▶ _The problem_
Every record must be copied out exactly.

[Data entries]

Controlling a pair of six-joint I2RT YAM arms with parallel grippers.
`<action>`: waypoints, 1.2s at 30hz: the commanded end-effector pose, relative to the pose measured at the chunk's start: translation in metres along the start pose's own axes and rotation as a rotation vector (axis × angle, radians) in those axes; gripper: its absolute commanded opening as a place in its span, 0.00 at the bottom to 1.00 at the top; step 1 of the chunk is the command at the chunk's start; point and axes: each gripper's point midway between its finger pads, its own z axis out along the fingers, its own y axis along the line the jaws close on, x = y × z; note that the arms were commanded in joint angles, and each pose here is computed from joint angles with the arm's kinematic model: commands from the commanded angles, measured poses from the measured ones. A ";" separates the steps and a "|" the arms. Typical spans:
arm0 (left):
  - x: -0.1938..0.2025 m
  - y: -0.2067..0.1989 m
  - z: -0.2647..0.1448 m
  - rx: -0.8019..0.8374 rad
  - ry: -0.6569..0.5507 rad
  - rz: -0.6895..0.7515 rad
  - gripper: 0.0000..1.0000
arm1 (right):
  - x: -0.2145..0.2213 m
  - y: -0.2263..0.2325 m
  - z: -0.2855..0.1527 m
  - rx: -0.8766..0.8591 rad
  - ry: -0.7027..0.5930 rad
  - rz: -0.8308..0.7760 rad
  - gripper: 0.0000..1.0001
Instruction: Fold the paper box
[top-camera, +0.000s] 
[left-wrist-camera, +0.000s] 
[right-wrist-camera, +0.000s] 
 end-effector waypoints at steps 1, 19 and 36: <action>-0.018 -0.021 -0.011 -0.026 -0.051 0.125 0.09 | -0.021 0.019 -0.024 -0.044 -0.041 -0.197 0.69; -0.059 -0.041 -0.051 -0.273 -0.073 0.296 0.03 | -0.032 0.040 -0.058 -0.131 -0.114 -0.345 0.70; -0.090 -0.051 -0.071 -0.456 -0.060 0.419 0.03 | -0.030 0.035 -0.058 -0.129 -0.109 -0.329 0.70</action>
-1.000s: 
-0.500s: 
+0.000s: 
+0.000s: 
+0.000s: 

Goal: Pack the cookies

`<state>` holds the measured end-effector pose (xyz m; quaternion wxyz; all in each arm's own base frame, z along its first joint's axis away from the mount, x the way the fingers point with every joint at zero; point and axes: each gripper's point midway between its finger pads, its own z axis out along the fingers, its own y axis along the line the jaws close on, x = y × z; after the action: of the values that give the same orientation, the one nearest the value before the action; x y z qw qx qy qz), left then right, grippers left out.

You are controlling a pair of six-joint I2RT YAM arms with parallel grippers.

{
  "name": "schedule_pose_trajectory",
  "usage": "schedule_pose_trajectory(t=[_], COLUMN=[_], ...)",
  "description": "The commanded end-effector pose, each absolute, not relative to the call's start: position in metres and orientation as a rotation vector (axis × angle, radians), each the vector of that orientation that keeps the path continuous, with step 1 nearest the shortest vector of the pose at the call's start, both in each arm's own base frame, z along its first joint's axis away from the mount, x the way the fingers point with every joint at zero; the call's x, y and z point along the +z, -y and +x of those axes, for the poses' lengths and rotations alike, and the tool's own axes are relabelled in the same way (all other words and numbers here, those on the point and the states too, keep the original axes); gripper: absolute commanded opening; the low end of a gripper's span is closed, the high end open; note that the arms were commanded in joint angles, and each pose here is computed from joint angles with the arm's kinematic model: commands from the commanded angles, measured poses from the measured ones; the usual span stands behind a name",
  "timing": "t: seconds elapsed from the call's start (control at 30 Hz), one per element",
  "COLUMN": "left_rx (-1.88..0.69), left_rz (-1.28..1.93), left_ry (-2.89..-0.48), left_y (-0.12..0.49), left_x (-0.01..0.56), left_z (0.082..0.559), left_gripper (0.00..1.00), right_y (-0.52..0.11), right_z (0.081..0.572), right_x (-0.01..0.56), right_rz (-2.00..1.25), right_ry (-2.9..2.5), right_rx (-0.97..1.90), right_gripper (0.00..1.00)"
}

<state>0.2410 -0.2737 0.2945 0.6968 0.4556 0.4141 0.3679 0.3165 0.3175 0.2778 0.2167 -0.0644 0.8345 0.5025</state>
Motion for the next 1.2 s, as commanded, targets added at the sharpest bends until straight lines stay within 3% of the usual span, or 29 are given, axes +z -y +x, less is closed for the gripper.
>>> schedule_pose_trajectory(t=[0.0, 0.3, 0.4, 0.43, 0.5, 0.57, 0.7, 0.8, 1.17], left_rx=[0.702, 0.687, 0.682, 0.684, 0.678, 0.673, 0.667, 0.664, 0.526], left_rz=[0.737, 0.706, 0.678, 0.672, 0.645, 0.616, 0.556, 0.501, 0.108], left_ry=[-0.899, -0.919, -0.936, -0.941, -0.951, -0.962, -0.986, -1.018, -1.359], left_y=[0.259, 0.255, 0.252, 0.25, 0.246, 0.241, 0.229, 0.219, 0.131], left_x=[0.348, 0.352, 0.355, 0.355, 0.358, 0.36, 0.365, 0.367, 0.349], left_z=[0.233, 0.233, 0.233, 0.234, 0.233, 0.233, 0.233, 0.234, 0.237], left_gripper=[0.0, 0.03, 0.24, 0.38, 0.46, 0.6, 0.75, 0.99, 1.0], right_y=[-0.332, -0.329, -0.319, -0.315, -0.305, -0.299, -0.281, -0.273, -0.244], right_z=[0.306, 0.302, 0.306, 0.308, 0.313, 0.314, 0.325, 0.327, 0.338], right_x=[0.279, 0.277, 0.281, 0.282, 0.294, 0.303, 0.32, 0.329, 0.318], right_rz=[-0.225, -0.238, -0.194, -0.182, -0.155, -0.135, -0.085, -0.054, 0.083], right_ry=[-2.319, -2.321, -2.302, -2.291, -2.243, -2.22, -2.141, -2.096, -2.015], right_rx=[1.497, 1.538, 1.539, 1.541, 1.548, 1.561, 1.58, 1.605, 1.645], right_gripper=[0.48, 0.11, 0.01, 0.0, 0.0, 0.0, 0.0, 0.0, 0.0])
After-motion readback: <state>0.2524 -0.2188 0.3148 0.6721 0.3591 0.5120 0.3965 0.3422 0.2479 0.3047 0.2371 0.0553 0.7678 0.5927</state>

▶ _Answer for this exercise_
Controlling a pair of six-joint I2RT YAM arms with parallel grippers.
`<action>`: waypoints, 1.2s at 30hz: the commanded end-effector pose, relative to the pose measured at the chunk's start: translation in metres along the start pose's own axes and rotation as a rotation vector (axis × angle, radians) in those axes; gripper: its absolute commanded opening as a place in its span, 0.00 at the bottom to 1.00 at the top; step 1 of the chunk is the command at the chunk's start; point and axes: each gripper's point midway between its finger pads, its own z axis out along the fingers, its own y axis along the line the jaws close on, x = y × z; note that the arms were commanded in joint angles, and each pose here is computed from joint angles with the arm's kinematic model: commands from the commanded angles, measured poses from the measured ones. A ";" separates the steps and a "|" the arms. Typical spans:
arm0 (left):
  - x: -0.1938..0.2025 m
  - y: -0.2067..0.1989 m
  - z: -0.2647..0.1448 m
  - rx: -0.8019..0.8374 rad
  - ry: -0.6569..0.5507 rad
  - rz: -0.6895..0.7515 rad
  - gripper: 0.0000..1.0000
arm1 (right):
  - x: -0.2145..0.2213 m
  - y: -0.2263..0.2325 m
  - z: -0.2855..0.1527 m
  - rx: -0.8766..0.8591 rad
  - ry: -0.7027..0.5930 rad
  - rz: -0.8308..0.7760 rad
  - gripper: 0.0000..1.0001
Instruction: Fold the paper box
[top-camera, +0.000s] 
[left-wrist-camera, +0.000s] 
[right-wrist-camera, +0.000s] 
 end-effector waypoints at steps 1, 19 and 36: <action>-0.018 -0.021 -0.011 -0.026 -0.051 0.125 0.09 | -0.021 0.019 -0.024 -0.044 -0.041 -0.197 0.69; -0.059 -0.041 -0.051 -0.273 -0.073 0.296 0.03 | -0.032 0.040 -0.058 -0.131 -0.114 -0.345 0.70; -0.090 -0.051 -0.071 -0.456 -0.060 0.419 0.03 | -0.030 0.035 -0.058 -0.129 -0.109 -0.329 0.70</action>
-1.000s: 
-0.500s: 
+0.000s: 
+0.000s: 
+0.000s: 

Goal: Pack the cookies

`<state>` holds the measured end-effector pose (xyz m; quaternion wxyz; all in each arm's own base frame, z along its first joint's axis away from the mount, x the way the fingers point with every joint at zero; point and axes: each gripper's point midway between its finger pads, its own z axis out along the fingers, its own y axis along the line the jaws close on, x = y × z; after the action: of the values that give the same orientation, the one nearest the value before the action; x y z qw qx qy qz), left then right, grippers left out.

You are controlling a pair of six-joint I2RT YAM arms with parallel grippers.

{
  "name": "schedule_pose_trajectory",
  "usage": "schedule_pose_trajectory(t=[_], COLUMN=[_], ...)",
  "description": "The commanded end-effector pose, each absolute, not relative to the call's start: position in metres and orientation as a rotation vector (axis × angle, radians), each the vector of that orientation that keeps the path continuous, with step 1 nearest the shortest vector of the pose at the call's start, both in each arm's own base frame, z along its first joint's axis away from the mount, x the way the fingers point with every joint at zero; the call's x, y and z point along the +z, -y and +x of those axes, for the poses' lengths and rotations alike, and the tool's own axes are relabelled in the same way (all other words and numbers here, those on the point and the states too, keep the original axes); gripper: absolute commanded opening; the low end of a gripper's span is closed, the high end open; note that the arms were commanded in joint angles, and each pose here is computed from joint angles with the arm's kinematic model: commands from the commanded angles, measured poses from the measured ones; the usual span stands behind a name",
  "timing": "t: seconds elapsed from the call's start (control at 30 Hz), one per element",
  "COLUMN": "left_rx (-1.88..0.69), left_rz (-1.28..1.93), left_ry (-2.89..-0.48), left_y (-0.12..0.49), left_x (-0.01..0.56), left_z (0.082..0.559), left_gripper (0.00..1.00), right_y (-0.52..0.11), right_z (0.081..0.572), right_x (-0.01..0.56), right_rz (-2.00..1.25), right_ry (-2.9..2.5), right_rx (-0.97..1.90), right_gripper (0.00..1.00)"
}

<state>0.2410 -0.2737 0.2945 0.6968 0.4556 0.4141 0.3679 0.3165 0.3175 0.2778 0.2167 -0.0644 0.8345 0.5025</state>
Motion for the next 1.2 s, as commanded, targets added at the sharpest bends until straight lines stay within 3% of the usual span, or 29 are given, axes +z -y +x, less is closed for the gripper.
>>> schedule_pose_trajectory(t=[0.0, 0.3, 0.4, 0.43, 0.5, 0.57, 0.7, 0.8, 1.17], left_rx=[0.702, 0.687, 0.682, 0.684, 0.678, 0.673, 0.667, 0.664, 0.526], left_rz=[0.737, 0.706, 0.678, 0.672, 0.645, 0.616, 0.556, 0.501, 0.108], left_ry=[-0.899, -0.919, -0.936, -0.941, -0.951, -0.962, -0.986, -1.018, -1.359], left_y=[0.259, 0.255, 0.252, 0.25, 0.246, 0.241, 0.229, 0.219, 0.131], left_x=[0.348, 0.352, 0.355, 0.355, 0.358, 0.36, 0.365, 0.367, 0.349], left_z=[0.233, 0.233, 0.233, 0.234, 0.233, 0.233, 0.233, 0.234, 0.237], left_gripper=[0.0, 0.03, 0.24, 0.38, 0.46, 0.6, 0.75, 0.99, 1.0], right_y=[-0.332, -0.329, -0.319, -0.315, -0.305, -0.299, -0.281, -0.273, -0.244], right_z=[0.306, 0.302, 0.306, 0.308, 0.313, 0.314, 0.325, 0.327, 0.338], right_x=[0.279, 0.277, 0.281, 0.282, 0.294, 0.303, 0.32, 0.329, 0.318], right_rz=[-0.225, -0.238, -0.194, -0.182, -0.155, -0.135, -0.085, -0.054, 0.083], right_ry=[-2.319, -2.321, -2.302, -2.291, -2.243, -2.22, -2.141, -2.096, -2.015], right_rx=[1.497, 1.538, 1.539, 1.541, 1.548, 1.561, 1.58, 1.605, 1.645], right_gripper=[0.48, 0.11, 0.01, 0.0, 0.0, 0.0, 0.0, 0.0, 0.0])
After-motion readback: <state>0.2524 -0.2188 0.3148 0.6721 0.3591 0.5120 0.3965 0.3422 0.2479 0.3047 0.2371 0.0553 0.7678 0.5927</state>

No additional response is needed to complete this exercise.